**PROMPT:** Go through the records and show each line where the word "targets" occurs.

GIVEN ENTRIES section start

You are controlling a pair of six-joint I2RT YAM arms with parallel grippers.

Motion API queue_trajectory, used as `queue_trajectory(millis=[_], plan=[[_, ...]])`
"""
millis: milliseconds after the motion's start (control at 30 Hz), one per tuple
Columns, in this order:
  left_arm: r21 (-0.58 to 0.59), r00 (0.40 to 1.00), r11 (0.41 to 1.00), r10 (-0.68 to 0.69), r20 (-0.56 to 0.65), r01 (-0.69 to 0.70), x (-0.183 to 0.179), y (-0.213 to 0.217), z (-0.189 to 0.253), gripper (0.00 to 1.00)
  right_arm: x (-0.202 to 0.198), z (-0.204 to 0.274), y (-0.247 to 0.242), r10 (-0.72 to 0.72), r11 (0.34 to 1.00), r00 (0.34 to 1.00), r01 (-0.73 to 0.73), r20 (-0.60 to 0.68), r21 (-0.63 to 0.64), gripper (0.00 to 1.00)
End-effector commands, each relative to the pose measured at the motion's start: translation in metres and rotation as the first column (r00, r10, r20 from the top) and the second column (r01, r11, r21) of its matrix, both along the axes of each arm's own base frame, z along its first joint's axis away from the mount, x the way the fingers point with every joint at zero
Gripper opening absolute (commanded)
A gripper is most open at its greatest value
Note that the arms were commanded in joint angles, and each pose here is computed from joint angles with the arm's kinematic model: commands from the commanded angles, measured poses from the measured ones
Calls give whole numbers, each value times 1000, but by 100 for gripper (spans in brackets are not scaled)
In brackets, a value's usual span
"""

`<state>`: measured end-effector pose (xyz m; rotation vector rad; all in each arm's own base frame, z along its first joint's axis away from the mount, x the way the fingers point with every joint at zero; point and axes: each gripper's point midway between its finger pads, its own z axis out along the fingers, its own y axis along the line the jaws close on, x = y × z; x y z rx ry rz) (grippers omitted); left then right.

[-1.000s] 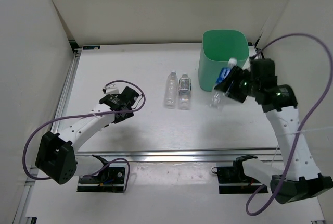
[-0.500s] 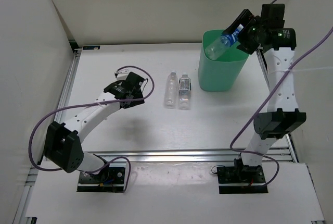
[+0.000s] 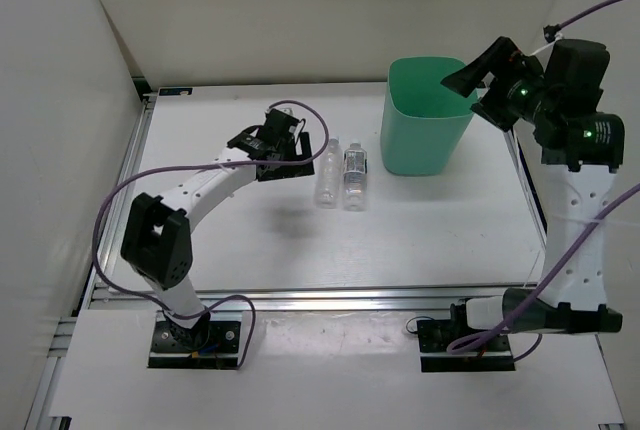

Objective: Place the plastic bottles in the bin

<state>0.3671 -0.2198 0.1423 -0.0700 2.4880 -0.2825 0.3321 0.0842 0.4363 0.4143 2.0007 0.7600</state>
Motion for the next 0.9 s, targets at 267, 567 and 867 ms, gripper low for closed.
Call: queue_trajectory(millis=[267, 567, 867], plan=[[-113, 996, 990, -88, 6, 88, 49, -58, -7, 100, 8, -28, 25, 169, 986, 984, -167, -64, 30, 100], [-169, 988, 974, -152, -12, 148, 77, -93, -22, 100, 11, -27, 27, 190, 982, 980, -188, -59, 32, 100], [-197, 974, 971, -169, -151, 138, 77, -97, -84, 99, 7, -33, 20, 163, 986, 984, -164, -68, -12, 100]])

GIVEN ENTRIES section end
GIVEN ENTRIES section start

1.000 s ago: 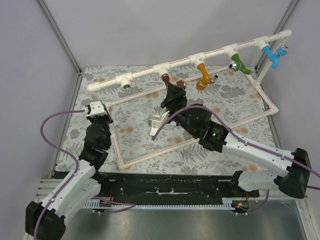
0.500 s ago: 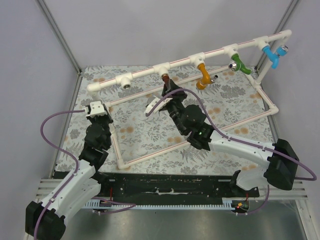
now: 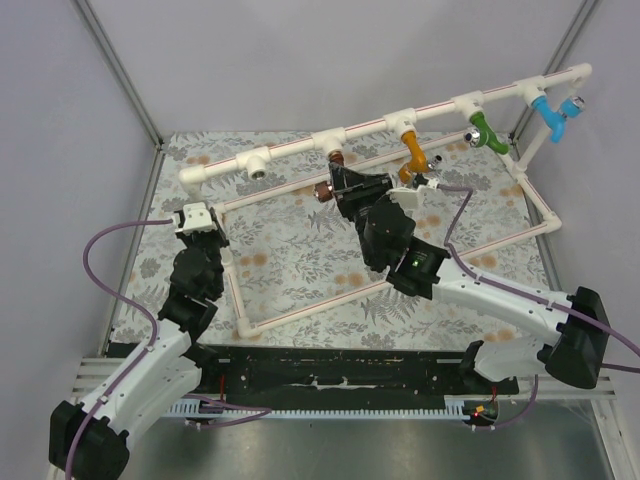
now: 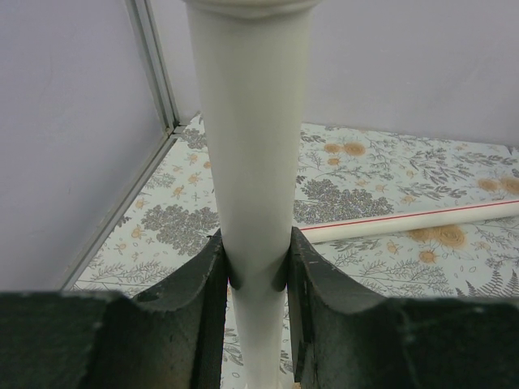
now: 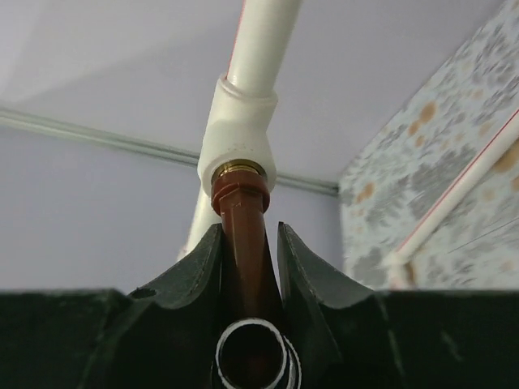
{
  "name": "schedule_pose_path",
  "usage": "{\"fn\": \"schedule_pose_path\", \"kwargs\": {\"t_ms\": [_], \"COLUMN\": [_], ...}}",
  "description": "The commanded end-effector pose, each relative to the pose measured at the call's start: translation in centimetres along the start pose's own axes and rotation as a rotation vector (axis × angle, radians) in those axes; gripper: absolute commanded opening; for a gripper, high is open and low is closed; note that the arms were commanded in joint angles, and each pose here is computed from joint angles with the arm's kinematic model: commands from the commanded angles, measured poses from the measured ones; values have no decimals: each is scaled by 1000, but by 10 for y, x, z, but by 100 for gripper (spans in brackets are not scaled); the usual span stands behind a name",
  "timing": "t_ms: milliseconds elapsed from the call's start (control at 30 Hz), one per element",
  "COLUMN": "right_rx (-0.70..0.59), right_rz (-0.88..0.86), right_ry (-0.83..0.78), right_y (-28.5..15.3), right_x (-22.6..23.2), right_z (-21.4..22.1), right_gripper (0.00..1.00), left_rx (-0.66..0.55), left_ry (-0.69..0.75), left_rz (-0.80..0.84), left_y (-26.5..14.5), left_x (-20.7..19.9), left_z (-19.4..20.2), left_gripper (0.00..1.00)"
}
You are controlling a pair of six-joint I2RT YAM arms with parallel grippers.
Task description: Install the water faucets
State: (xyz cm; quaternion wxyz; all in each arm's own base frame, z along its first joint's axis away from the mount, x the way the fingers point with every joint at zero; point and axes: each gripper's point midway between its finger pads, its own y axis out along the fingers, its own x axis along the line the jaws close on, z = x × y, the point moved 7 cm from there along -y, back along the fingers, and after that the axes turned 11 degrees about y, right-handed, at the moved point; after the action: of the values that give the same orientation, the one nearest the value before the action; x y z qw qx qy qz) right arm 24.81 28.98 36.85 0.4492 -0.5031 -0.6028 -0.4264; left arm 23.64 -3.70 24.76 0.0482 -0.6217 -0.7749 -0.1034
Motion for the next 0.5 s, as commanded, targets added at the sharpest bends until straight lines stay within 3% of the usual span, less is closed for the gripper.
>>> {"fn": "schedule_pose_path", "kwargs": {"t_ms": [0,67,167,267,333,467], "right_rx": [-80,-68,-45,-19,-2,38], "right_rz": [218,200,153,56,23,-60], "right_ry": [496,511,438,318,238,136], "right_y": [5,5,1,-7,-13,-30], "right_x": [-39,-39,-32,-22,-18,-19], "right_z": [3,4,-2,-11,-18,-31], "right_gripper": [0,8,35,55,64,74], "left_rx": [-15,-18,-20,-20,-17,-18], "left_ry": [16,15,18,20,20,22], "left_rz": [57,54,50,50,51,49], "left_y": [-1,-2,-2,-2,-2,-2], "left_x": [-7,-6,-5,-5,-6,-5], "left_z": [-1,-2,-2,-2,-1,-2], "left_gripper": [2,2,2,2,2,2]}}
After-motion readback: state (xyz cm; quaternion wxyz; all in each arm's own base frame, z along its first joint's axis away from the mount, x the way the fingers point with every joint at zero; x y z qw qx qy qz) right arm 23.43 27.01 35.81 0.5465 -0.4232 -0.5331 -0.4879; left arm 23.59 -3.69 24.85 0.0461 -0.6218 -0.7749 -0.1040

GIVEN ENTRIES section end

**EXPECTED OUTPUT:**
Motion for the next 0.9 s, targets at 267, 567 and 867 ms, gripper low for closed.
Motion for the next 0.5 s, as commanded, targets added at the sharpest bends until straight lines stay within 3% of the usual span, less is closed for the gripper.

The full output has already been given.